NASA astronauts Christina Koch and Jessica Meir will make "HERstory," as NASA is calling it, with the first all-female spacewalk. All four men aboard the International Space Station will remain inside, as Koch and Meir go out to replace a broken battery charger.

The battery charger failed after Koch and a male crewmate installed new batteries outside the space station last week. NASA put the remaining battery replacements on hold to fix the problem and moved up the women's planned spacewalk by three days.

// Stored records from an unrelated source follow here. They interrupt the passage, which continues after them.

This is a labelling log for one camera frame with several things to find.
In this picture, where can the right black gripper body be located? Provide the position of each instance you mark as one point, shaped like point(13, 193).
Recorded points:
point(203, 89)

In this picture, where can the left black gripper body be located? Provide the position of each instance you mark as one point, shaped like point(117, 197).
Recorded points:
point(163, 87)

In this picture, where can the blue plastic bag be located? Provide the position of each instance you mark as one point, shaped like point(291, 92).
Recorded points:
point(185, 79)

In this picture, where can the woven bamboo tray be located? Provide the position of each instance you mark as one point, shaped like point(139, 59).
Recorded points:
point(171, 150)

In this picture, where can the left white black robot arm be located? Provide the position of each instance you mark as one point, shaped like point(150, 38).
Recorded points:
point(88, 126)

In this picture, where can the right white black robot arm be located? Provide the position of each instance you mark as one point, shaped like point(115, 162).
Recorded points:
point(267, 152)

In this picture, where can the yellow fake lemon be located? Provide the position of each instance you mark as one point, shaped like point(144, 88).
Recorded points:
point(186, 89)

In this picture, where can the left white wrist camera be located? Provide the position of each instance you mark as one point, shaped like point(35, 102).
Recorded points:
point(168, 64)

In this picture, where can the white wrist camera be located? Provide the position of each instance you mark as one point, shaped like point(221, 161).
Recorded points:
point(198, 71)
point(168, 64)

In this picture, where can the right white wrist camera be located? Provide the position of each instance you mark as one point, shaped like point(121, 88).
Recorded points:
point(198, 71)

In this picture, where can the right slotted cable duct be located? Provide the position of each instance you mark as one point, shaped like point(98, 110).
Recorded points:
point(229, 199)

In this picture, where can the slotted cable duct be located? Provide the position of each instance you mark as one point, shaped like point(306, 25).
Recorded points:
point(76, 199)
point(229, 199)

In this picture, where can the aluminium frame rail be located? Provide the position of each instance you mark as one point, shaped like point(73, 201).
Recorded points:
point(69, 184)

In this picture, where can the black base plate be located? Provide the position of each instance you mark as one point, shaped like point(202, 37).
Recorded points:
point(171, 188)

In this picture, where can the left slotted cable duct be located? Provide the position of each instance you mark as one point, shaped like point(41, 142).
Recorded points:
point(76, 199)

NASA, meanwhile, is asking schoolteachers to share photos of their students celebrating "HERstory in the making." The pictures might end up on the spacewalk broadcast.

Russia holds claim to the first spacewalk in 1965 and also the first spacewalk by a woman in 1984. The U.S. trailed by a few months in each instance.

As of Thursday, men dominated the spacewalking field, 213 to 14.

Meir, a marine biologist who arrived at the orbiting lab last month, will be the 15th female spacewalker. Koch, an electrical engineer, already has done three spacewalks; she's seven months into an 11-month spaceflight that will be the longest by a woman.

NASA planned the first all-female spacewalk in March, but had to call it off because of a shortage of medium-size suits. Koch put together a second medium over the summer.